## EXERCISE
Which of the lines in the data mention the string "grippers"? List them all.
::: RECORDS SHOWN :::
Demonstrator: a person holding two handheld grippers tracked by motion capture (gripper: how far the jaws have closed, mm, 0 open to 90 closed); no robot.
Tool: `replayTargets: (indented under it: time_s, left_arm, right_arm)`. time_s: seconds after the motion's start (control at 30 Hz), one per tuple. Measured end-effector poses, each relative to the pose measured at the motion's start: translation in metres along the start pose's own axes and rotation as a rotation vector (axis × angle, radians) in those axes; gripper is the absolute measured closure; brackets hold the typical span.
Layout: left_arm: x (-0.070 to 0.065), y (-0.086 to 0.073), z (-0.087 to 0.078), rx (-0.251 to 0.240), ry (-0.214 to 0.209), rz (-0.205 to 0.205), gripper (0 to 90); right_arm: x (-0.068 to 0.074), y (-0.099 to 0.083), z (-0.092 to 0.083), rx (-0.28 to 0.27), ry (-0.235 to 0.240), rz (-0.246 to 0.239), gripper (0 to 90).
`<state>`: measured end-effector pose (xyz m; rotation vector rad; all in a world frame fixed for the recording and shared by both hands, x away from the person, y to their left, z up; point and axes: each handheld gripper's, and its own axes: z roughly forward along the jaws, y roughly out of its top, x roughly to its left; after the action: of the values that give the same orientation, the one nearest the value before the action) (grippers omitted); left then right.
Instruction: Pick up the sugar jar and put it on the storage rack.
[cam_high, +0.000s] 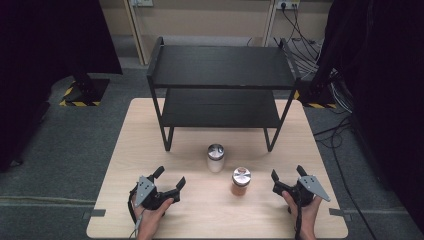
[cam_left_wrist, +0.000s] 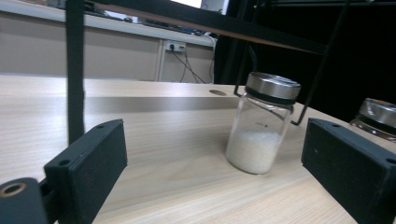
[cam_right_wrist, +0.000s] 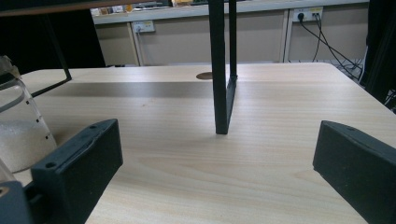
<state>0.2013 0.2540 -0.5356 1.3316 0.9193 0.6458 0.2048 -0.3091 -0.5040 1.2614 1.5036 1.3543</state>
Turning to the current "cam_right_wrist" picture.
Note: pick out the glass jar with white powder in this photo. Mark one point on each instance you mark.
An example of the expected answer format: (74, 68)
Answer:
(21, 140)

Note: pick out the round brown table grommet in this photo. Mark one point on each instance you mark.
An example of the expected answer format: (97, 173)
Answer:
(204, 76)

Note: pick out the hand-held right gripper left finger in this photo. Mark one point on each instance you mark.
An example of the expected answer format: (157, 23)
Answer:
(77, 168)

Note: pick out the black curtain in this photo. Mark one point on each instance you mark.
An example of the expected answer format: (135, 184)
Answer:
(381, 46)
(25, 40)

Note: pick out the white wall socket with plugs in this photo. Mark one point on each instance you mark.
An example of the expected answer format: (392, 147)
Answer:
(308, 14)

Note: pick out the black metal shelf rack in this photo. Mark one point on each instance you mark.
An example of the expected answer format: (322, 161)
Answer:
(220, 77)

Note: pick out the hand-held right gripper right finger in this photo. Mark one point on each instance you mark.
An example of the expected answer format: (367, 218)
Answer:
(358, 168)

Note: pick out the beige cabinet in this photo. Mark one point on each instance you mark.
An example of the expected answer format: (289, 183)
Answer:
(180, 43)

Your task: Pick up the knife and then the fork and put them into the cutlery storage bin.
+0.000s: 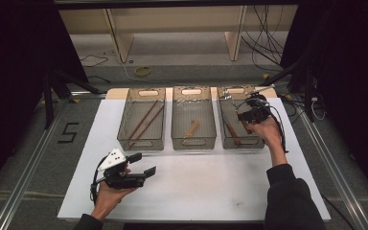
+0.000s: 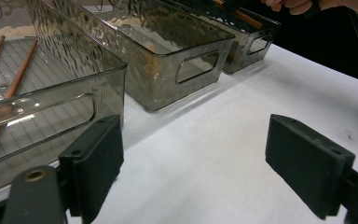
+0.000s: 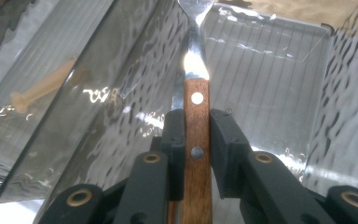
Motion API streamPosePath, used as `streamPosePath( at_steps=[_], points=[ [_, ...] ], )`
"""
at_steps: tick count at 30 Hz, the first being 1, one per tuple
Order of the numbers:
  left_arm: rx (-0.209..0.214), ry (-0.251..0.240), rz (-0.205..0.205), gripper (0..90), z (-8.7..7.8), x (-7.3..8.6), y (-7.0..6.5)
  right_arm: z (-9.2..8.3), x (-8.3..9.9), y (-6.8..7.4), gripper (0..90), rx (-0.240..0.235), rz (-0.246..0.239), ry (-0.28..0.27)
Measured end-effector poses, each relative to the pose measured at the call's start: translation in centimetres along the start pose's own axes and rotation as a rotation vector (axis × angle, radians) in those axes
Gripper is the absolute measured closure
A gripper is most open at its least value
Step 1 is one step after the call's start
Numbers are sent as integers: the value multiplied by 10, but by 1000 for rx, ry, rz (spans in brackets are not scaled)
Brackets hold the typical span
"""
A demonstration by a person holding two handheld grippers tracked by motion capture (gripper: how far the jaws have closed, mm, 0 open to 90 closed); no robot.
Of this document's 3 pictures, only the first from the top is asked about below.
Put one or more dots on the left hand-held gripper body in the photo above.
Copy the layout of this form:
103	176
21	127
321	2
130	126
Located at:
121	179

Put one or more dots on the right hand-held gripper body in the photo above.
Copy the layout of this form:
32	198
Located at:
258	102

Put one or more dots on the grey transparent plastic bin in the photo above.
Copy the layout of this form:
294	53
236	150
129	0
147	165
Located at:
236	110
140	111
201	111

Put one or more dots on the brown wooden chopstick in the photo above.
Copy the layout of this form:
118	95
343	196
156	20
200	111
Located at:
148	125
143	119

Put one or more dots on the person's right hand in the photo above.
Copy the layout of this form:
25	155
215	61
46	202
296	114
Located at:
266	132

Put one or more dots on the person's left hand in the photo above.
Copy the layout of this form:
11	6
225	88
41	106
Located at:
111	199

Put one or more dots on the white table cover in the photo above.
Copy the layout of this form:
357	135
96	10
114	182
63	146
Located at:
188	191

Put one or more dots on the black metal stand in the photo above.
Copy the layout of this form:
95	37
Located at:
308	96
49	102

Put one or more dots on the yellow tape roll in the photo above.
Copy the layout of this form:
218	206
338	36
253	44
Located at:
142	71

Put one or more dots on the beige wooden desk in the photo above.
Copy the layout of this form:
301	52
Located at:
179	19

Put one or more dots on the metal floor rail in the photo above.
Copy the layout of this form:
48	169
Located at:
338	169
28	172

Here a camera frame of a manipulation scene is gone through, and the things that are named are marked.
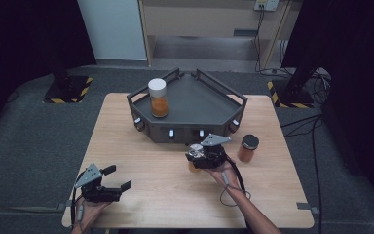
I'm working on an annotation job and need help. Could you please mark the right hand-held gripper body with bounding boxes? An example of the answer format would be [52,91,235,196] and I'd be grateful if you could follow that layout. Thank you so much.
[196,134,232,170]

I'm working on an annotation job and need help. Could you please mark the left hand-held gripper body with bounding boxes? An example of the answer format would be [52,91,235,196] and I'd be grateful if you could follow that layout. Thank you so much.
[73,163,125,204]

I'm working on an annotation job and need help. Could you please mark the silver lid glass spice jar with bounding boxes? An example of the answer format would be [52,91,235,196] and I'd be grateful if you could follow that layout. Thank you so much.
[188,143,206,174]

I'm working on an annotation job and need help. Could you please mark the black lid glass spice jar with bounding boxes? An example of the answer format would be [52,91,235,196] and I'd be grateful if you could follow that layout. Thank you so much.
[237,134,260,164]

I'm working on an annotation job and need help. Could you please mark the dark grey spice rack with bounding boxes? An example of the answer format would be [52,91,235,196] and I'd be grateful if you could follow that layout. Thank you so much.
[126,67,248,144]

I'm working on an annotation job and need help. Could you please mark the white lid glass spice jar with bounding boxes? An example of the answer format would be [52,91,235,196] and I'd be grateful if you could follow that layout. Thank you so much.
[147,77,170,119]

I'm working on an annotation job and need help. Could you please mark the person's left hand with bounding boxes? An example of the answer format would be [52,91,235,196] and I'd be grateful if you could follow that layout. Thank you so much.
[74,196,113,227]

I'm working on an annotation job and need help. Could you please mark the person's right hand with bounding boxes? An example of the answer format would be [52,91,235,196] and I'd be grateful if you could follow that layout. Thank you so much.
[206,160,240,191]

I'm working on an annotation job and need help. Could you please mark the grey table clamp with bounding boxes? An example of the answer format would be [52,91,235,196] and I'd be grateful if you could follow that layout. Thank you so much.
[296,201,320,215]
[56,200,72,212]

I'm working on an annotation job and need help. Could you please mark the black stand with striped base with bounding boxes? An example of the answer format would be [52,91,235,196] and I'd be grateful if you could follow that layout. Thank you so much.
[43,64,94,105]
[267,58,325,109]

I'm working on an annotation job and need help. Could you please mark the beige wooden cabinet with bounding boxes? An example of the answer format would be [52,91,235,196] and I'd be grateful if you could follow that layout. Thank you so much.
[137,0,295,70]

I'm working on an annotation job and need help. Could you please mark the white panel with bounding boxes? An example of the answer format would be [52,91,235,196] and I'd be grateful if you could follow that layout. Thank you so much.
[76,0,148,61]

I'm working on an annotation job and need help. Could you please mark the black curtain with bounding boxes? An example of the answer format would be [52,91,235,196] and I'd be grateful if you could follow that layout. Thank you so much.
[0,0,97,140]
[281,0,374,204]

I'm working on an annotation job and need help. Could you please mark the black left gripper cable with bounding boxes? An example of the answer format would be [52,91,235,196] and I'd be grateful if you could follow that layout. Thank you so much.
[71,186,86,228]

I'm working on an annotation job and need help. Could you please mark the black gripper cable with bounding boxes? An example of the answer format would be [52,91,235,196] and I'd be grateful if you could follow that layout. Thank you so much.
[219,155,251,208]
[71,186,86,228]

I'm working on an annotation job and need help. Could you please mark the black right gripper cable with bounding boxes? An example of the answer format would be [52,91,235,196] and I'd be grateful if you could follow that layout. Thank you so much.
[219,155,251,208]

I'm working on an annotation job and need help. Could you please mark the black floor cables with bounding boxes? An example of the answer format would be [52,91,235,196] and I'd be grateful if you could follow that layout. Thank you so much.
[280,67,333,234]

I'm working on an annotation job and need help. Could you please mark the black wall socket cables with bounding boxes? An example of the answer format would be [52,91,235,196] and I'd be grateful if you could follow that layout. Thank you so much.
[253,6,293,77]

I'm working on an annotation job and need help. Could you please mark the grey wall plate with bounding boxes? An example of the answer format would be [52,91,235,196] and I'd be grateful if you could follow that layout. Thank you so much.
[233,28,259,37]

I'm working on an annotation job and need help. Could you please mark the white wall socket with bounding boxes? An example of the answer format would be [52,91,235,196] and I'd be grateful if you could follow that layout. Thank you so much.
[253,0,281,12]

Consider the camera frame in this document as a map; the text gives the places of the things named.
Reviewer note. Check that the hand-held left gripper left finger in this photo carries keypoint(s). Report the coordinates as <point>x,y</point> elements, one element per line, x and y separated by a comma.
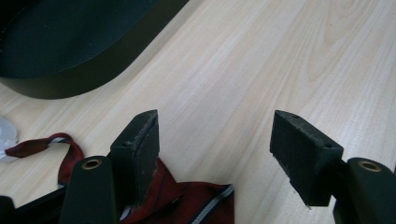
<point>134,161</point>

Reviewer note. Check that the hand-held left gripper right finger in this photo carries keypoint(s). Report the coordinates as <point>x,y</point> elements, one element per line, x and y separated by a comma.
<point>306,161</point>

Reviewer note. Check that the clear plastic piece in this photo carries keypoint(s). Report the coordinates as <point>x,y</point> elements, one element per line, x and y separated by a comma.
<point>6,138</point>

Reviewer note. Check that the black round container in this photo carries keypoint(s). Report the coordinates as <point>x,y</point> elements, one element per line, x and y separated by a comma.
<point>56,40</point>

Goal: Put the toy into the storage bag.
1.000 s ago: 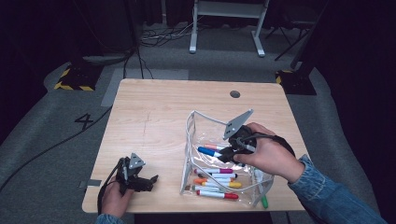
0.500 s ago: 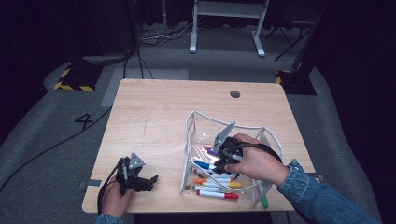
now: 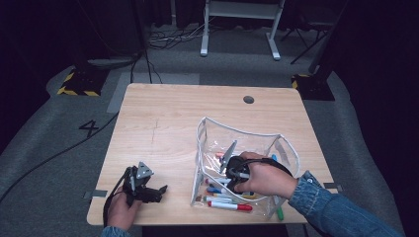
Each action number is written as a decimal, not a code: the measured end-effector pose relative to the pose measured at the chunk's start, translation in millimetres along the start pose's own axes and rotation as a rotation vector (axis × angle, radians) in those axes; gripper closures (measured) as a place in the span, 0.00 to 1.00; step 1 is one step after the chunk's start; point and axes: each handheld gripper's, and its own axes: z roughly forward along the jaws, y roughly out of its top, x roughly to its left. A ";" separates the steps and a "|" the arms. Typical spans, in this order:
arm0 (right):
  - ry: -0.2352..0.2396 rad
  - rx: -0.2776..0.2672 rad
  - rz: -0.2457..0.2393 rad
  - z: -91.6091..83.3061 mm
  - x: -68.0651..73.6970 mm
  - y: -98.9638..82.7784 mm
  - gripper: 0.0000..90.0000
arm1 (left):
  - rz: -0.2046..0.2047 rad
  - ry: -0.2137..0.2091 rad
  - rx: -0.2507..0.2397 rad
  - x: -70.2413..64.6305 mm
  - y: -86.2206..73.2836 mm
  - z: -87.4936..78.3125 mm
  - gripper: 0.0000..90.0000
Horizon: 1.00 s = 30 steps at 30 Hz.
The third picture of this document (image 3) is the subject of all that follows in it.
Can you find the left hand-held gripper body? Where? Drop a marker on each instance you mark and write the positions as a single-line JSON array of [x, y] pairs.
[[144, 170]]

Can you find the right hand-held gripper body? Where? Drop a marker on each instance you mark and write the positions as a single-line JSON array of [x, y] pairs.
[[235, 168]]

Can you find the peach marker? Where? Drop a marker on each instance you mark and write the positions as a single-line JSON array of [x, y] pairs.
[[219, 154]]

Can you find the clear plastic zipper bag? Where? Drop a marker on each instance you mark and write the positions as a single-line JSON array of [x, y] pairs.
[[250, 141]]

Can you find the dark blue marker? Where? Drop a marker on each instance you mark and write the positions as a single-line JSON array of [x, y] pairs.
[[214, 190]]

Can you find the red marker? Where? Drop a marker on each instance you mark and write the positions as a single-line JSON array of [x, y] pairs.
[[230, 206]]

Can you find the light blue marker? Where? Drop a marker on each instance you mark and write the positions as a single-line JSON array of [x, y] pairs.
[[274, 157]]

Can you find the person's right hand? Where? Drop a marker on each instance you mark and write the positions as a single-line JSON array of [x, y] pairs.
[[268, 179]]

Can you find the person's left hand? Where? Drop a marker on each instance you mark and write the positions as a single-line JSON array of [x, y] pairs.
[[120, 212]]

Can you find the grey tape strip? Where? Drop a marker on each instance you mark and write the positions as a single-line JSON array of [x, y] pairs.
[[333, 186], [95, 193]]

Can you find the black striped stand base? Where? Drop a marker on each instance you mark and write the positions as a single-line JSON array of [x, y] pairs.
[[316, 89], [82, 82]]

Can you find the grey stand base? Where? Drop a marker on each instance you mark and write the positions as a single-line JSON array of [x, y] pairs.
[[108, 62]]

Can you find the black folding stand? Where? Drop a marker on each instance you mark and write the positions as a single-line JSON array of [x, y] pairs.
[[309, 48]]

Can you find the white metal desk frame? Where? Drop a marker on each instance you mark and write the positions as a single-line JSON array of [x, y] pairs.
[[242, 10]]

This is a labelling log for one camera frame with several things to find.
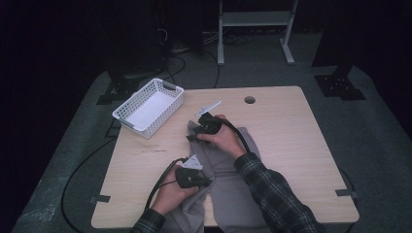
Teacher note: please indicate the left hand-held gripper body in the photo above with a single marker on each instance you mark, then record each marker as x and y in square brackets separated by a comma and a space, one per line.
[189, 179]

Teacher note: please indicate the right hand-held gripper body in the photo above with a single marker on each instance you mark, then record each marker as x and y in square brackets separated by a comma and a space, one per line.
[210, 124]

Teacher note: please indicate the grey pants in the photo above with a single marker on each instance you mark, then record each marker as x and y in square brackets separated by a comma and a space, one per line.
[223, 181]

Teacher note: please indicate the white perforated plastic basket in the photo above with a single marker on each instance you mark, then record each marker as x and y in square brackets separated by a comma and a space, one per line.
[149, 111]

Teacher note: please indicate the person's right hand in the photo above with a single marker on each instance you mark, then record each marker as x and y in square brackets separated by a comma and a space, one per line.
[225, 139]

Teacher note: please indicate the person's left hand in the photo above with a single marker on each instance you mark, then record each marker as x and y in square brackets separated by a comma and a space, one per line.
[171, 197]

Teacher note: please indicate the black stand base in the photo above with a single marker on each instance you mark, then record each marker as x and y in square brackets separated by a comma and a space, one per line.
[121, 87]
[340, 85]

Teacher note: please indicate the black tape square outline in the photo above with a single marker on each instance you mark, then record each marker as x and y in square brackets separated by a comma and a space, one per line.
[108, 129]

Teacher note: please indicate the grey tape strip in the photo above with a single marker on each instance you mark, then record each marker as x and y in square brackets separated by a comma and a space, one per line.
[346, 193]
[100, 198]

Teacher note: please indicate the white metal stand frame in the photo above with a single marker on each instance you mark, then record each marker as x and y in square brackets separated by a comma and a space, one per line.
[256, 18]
:::
## REPLY TO THE TASK
Demonstrator: a person holding two handheld grippers tracked by motion capture (gripper: how far the jaws have closed, mm, 0 open to 90 closed); no robot.
`<state>`: measured end-effector pose (xyz m; rotation vector rad; all in a world frame fixed for the recording and shared by both hands, x away from the person, y to their left, z up; point and axes: each handheld gripper's, and its own axes: z roughly forward along the jaws, y roughly out of its top, x roughly to its left; after the action: of the values that give the same orientation, the one nearest the value before the action) (grippers omitted); left then right.
A demonstration by a person holding two handheld grippers tracked by motion capture (gripper: how far the jaws have closed, mm, 0 open to 90 closed); no robot.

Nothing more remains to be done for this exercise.